Первое утро в новой шкуре Глеб встретил не сном, а работой – как встречал всё важное в обеих своих жизнях.
Канцлера довезли до дома перед светом, задними воротами, тихо, и Глеб всю дорогу держал два пальца у него на шее и считал. Сердце, которое он этой ночью выбил обратно в ход кулаком в проулке, шло. Слабо, рвано, с провалами, но шло – и каждый раз, как оно проваливалось в ту пустоту, из которой не возвращаются, Глеб замирал вместе с ним, а после снова ловил под пальцами тонкий, ненадёжный толчок и позволял себе один вдох. Не облегчения. Отсрочки.
«Он умер. По-настоящему умер, на этом сиденье, и я его вернул. Такое сердце не возвращают дважды. То, что оно ещё бьётся, – это не выздоровление. Это заём под большой процент.
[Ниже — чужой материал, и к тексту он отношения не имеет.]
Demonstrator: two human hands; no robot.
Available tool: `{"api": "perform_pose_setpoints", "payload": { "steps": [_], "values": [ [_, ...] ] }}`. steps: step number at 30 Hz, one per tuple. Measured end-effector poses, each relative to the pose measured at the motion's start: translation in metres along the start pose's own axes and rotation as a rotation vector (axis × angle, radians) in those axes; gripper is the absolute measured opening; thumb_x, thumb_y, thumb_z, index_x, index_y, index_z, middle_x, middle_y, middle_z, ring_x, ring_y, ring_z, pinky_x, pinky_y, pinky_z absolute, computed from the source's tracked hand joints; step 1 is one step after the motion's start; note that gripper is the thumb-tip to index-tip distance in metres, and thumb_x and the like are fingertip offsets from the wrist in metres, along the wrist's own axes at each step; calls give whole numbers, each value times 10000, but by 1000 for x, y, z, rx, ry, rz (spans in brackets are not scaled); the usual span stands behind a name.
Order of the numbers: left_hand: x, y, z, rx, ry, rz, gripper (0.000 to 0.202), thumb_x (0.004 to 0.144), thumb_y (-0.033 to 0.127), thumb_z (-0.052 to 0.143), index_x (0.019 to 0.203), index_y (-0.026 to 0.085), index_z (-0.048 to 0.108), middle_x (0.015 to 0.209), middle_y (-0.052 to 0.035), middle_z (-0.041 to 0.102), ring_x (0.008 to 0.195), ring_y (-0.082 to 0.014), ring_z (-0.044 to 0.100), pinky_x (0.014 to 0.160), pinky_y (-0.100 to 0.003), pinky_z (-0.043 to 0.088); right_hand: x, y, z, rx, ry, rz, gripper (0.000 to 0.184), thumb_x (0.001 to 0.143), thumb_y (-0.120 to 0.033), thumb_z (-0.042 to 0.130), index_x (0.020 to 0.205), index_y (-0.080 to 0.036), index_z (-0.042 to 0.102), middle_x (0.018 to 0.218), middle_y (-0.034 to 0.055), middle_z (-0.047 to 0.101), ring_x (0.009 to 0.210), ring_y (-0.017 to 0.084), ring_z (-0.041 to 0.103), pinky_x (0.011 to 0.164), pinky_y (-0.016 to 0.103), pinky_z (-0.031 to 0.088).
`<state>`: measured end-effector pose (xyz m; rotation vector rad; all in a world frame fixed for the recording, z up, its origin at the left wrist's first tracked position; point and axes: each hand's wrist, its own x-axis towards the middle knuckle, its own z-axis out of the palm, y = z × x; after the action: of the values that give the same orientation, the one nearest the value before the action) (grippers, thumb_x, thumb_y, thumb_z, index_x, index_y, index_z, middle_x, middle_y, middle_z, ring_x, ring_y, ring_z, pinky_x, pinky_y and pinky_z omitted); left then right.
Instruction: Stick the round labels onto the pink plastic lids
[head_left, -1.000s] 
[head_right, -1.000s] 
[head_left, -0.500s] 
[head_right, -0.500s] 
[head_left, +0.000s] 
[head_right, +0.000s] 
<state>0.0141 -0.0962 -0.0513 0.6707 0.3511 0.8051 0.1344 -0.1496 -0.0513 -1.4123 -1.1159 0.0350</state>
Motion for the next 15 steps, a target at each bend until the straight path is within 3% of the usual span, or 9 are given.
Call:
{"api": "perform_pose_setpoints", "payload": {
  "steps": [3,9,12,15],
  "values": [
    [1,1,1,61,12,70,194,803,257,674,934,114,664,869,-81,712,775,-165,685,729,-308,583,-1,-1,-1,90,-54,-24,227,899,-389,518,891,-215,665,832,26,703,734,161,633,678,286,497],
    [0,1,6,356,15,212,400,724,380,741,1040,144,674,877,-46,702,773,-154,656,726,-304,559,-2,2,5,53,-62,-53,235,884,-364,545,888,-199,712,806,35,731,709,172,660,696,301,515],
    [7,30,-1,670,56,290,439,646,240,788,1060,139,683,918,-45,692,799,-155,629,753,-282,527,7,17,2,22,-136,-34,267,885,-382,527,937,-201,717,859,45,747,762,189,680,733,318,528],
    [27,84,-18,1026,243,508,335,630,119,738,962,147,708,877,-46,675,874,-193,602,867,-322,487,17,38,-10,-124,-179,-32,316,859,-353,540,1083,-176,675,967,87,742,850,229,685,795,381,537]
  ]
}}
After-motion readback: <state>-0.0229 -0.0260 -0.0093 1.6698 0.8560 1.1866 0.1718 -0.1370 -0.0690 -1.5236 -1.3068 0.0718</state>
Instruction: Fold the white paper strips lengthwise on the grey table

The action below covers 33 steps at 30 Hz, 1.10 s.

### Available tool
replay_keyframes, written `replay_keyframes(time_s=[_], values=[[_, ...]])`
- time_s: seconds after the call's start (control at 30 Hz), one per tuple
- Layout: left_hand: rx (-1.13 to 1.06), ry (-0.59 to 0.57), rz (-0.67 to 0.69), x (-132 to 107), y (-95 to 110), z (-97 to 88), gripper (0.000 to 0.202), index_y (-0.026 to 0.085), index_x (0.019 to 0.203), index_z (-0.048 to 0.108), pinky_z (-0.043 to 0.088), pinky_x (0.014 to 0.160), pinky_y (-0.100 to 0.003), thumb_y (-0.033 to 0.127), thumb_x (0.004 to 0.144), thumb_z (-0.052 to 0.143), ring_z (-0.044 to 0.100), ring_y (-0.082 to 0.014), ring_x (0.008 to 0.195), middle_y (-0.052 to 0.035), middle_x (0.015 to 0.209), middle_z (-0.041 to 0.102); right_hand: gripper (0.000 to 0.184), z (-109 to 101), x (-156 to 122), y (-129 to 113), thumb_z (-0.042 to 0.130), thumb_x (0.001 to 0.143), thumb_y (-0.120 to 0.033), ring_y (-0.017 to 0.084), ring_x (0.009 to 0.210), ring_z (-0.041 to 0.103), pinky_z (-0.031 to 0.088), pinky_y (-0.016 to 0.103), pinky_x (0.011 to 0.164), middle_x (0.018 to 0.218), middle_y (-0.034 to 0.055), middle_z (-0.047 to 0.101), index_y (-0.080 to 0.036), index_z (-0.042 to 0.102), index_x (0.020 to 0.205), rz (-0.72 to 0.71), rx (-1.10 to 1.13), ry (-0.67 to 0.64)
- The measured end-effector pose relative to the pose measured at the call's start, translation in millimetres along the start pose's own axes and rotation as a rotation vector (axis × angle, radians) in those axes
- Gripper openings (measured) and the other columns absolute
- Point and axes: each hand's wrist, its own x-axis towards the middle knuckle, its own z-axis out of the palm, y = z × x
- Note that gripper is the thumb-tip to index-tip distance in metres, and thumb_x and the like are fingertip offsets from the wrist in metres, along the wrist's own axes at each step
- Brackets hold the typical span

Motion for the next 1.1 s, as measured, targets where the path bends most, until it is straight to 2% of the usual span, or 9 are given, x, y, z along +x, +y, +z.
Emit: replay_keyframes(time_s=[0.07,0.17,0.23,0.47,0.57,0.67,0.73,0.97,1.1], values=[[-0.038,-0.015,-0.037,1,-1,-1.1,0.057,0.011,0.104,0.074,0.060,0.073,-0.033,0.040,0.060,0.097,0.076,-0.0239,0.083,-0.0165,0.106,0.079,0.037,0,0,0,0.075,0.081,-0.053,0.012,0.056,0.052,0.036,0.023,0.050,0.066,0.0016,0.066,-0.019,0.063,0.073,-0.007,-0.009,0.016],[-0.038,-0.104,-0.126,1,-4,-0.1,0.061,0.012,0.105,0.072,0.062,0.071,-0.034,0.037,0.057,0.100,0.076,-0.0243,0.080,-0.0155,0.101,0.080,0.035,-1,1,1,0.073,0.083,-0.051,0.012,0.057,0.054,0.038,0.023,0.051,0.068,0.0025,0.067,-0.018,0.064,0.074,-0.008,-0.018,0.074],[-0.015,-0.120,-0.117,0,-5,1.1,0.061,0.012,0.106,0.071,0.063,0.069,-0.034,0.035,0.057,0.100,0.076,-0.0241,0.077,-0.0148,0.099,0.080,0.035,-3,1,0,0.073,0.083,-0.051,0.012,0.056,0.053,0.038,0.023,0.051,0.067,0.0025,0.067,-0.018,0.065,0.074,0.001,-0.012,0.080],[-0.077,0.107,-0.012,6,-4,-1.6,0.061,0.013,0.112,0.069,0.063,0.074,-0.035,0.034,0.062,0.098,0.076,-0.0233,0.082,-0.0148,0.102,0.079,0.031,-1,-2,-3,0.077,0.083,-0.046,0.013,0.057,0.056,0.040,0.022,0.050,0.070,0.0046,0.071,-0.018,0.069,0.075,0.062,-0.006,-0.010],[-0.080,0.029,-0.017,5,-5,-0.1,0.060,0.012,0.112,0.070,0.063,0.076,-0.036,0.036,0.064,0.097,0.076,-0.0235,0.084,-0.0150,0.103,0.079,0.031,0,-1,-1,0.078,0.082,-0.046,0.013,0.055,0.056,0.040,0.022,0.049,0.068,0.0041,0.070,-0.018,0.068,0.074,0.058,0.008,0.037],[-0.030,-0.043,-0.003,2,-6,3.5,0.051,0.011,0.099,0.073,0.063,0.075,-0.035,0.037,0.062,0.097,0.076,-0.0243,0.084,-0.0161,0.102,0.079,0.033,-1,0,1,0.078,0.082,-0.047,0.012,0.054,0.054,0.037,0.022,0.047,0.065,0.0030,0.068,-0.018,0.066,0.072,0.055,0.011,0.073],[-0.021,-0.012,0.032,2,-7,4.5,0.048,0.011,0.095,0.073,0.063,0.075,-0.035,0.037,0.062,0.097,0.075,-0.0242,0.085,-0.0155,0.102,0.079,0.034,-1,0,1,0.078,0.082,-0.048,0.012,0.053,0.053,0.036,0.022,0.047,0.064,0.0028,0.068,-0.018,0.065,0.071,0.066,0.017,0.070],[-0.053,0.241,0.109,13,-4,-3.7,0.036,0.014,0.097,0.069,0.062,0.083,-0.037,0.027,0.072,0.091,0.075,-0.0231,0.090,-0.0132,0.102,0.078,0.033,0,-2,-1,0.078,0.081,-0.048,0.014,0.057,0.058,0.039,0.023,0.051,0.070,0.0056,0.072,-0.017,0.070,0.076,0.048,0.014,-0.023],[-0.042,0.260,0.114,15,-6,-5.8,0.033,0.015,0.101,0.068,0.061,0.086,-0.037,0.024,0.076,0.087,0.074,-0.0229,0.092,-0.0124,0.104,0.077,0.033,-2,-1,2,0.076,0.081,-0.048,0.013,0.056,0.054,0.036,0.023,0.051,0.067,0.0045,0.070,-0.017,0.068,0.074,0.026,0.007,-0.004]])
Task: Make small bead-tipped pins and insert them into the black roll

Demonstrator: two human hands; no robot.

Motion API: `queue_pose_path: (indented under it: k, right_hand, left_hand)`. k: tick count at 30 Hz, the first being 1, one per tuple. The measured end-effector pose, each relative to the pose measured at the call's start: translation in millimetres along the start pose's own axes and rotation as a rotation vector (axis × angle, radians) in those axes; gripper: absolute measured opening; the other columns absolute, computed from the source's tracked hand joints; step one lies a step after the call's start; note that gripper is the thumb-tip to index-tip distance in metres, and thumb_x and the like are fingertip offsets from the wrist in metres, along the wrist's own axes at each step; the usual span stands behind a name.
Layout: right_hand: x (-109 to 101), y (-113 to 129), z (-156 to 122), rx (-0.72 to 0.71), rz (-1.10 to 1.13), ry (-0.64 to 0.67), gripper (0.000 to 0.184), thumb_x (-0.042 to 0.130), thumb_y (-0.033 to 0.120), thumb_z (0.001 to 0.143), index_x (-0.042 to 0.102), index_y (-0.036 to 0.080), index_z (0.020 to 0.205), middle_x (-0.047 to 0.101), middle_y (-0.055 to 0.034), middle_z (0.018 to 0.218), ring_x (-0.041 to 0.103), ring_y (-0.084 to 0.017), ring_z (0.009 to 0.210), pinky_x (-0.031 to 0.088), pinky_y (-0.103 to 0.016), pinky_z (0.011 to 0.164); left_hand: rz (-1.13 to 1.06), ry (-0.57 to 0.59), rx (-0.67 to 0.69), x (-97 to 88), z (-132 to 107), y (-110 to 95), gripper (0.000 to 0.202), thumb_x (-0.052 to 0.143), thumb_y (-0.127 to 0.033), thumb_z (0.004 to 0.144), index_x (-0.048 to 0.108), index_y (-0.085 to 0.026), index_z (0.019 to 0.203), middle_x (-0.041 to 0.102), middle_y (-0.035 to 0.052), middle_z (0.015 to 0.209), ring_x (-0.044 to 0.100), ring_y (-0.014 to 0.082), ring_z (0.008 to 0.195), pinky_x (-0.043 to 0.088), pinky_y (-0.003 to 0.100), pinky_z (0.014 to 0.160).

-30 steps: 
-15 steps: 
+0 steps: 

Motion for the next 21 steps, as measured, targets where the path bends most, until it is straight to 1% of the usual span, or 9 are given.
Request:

И платить по нему буду я».
Уложили Острожского в спальне, в глубине дома, и Глеб выгнал всех, кроме одного немого слуги на побегушках. Поднял канцлеру ноги выше головы, распахнул ворот, велел нести холодной воды и весь тот скудный припас, что таскал теперь при себе всегда. Наперстянки не дал – наперстянка гонит, а это сердце гнать было нельзя, его можно было только поить и остужать, как поят загнанную лошадь, которая упала и которую упрашивают встать. Он заварил боярышник, круто, и поил с ложки, между короткими свистящими вдохами старика, и остужал мокрой тряпицей те жилы на шее, где кровь подходит близко к коже.
К рассвету рваный ход под пальцами выровнялся настолько, что можно было назвать это не умиранием, а сном. Острожский задремал – серый, опавший, старый до жути, без единой из тех добрых морщин, которыми он встречал гостей. Наедине с собой и на краю смерти его лицо становилось голым, и Глеб уже видел это лицо однажды, в щель двери, и запомнил.
А когда руки наконец сделались не нужны, поднялся второй.
Не огневик. Огневик Глеб знал наизусть, как знают надоевшего жильца: тот был трус, паникёр, вскидывался на чужой страх, тянул к горлу привкус табака да дешёвого одеколона – и оседал, стоило его назвать. С огневиком Глеб научился ладить.
Второй был другой.
Он не паниковал. Он сел в Глебе ровно, по-хозяйски, как садится тот, кто пришёл надолго и уже прикинул, где поставит стол, а где ляжет спать. Голос человека со шрамом – холодного, умелого убийцы, что всю жизнь резал тихо и в спину и не расплёскивал на это ни капли лишнего чувства. Он оглядывал новое жилище без страха, с тем же деловым вниманием, с каким его прежний хозяин оглядывал нутро кареты перед тем, как велеть выходить тихо. И от этого спокойствия Глебу было куда хуже, чем от всей паники огневика.